PROMPT: When you transcribe the data below, reproduce every line exactly and leave each picture out.

═══ COLLECTED MATERIAL ═══

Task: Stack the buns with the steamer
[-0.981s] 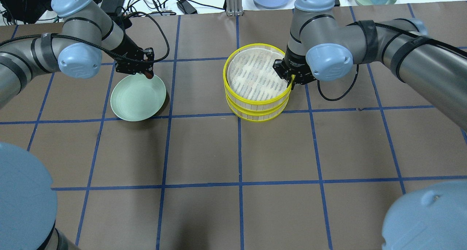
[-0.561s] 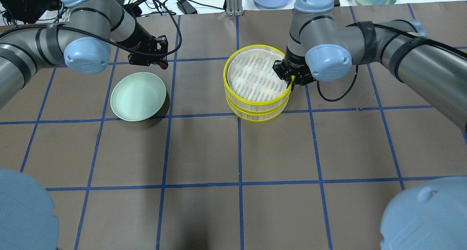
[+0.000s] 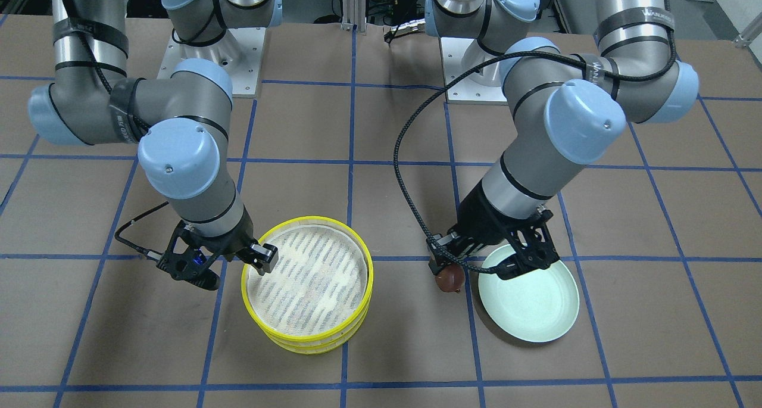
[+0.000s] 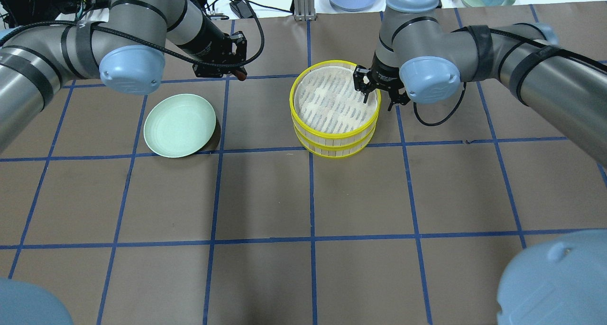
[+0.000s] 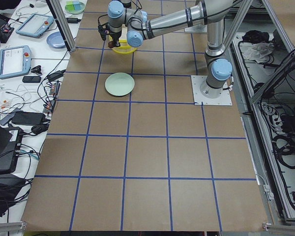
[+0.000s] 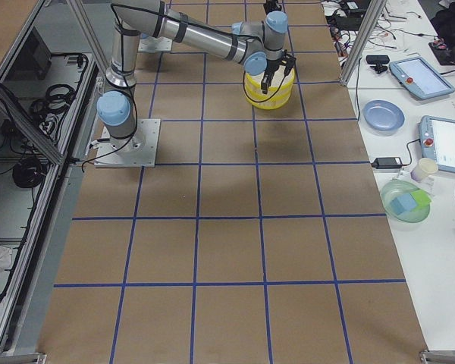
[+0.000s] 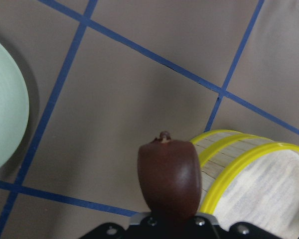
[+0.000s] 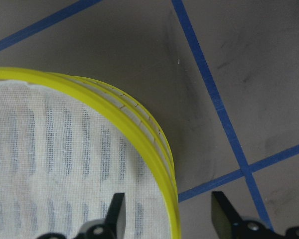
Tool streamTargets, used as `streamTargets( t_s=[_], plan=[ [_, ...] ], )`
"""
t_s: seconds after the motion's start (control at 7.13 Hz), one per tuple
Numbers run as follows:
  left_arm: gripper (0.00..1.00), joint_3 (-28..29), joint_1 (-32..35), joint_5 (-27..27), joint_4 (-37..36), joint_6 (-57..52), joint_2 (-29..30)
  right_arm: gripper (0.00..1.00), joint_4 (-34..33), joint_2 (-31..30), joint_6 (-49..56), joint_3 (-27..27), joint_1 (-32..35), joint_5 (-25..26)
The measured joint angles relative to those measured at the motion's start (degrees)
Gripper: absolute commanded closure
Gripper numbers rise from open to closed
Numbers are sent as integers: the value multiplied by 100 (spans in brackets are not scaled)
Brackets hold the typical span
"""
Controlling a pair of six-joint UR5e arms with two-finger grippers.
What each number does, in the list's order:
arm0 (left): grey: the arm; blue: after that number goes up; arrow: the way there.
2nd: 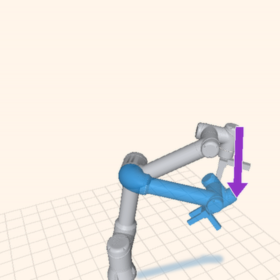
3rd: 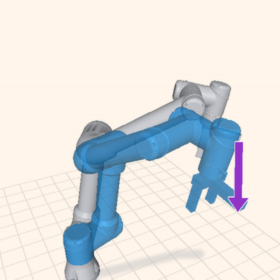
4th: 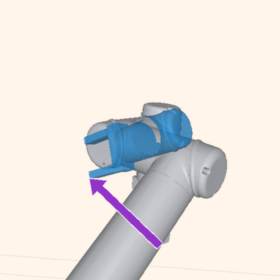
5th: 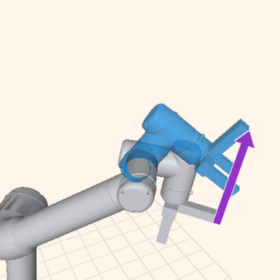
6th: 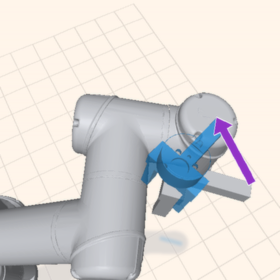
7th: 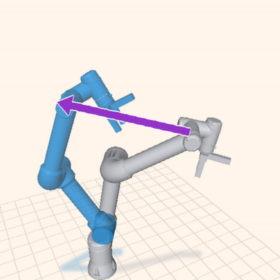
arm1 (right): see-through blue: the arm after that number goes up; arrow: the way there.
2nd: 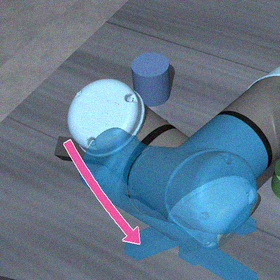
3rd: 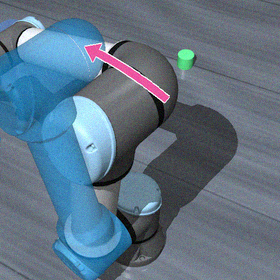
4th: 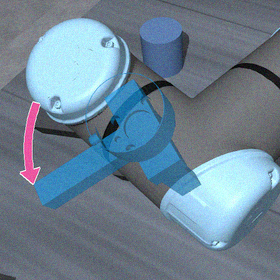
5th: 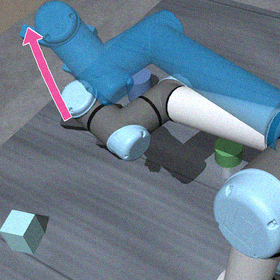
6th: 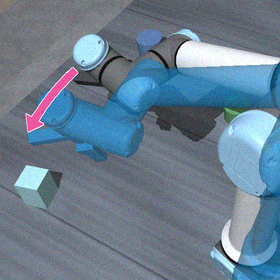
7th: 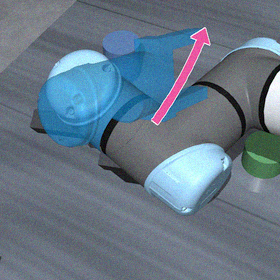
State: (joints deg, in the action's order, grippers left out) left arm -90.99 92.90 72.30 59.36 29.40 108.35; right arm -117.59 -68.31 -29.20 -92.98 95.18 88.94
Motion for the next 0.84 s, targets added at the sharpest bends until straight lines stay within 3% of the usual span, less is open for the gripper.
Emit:
streamTargets(
  t_s=[0.14, 0.42, 0.56, 0.7, 0.84],
  plan=[
    [100, -10, 260, -5, -139, 434, 40, 0, 201, -236, 125, 26, -155, 7],
    [100, -65, 662, -367, -449, 1124, 169, 0, 1218, -1132, 532, 64, -436, 8],
    [78, -83, 775, -555, -585, 1250, 254, 0, 1819, -1607, 612, 163, -490, 3],
    [45, -90, 857, -643, -760, 1298, 381, 0, 2444, -2004, 657, 352, -491, -10],
    [1, -92, 905, -692, -916, 1313, 539, 0, 2898, -2319, 765, 527, -476, -15]
  ],
)
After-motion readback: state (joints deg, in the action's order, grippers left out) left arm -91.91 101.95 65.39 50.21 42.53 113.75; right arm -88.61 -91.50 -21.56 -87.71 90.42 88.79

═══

OUTPUT FOR THIS EXERCISE:
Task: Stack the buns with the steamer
[-0.981s] 
[-0.561s] 
[+0.000s] 
[+0.000s] 
[+0.000s] 
[+0.000s] 
[+0.000s] 
[+0.000s] 
Tool streamTargets, used as `streamTargets( t_s=[_], plan=[ [_, ...] ], )`
"""
t_s: seconds after the motion's start (control at 7.13 Hz), one per tuple
Numbers run as follows:
  left_arm: gripper (0.00..1.00), joint_3 (-28..29), joint_1 (-32..35), joint_5 (-27..27), joint_4 (-37..36), joint_6 (-57..52), joint_2 (-29..30)
  right_arm: gripper (0.00..1.00), joint_4 (-34..33), joint_2 (-31..30), joint_6 (-49..56), joint_3 (-27..27), joint_1 (-32..35), joint_5 (-25..26)
The measured joint angles relative to those measured at the motion's start (degrees)
Gripper: absolute commanded closure
Gripper numbers rise from open to closed
Numbers are sent as integers: the value multiplied by 100 (spans in brackets are not scaled)
Brackets hold the typical span
"""
Controlling a pair of six-joint UR5e arms with two-finger grippers.
What each number does, in the list's order:
arm0 (left): grey: the arm; blue: after that number goes up; arrow: the way there.
2nd: 
3rd: 
4th: 
5th: 
6th: 
7th: 
arm1 (right): see-through blue: the arm after that number goes up; arrow: the way there.
2nd: 
3rd: 
4th: 
5th: 
6th: 
7th: 
State: (joints deg, in the action's order, grippers left out) left arm -90.99 92.90 72.30 59.36 29.40 108.35; right arm -117.59 -68.31 -29.20 -92.98 95.18 88.94
Motion for the next 0.84 s, targets added at the sharpest bends until straight lines stay within 3% of the usual span, less is open for the gripper.
Emit:
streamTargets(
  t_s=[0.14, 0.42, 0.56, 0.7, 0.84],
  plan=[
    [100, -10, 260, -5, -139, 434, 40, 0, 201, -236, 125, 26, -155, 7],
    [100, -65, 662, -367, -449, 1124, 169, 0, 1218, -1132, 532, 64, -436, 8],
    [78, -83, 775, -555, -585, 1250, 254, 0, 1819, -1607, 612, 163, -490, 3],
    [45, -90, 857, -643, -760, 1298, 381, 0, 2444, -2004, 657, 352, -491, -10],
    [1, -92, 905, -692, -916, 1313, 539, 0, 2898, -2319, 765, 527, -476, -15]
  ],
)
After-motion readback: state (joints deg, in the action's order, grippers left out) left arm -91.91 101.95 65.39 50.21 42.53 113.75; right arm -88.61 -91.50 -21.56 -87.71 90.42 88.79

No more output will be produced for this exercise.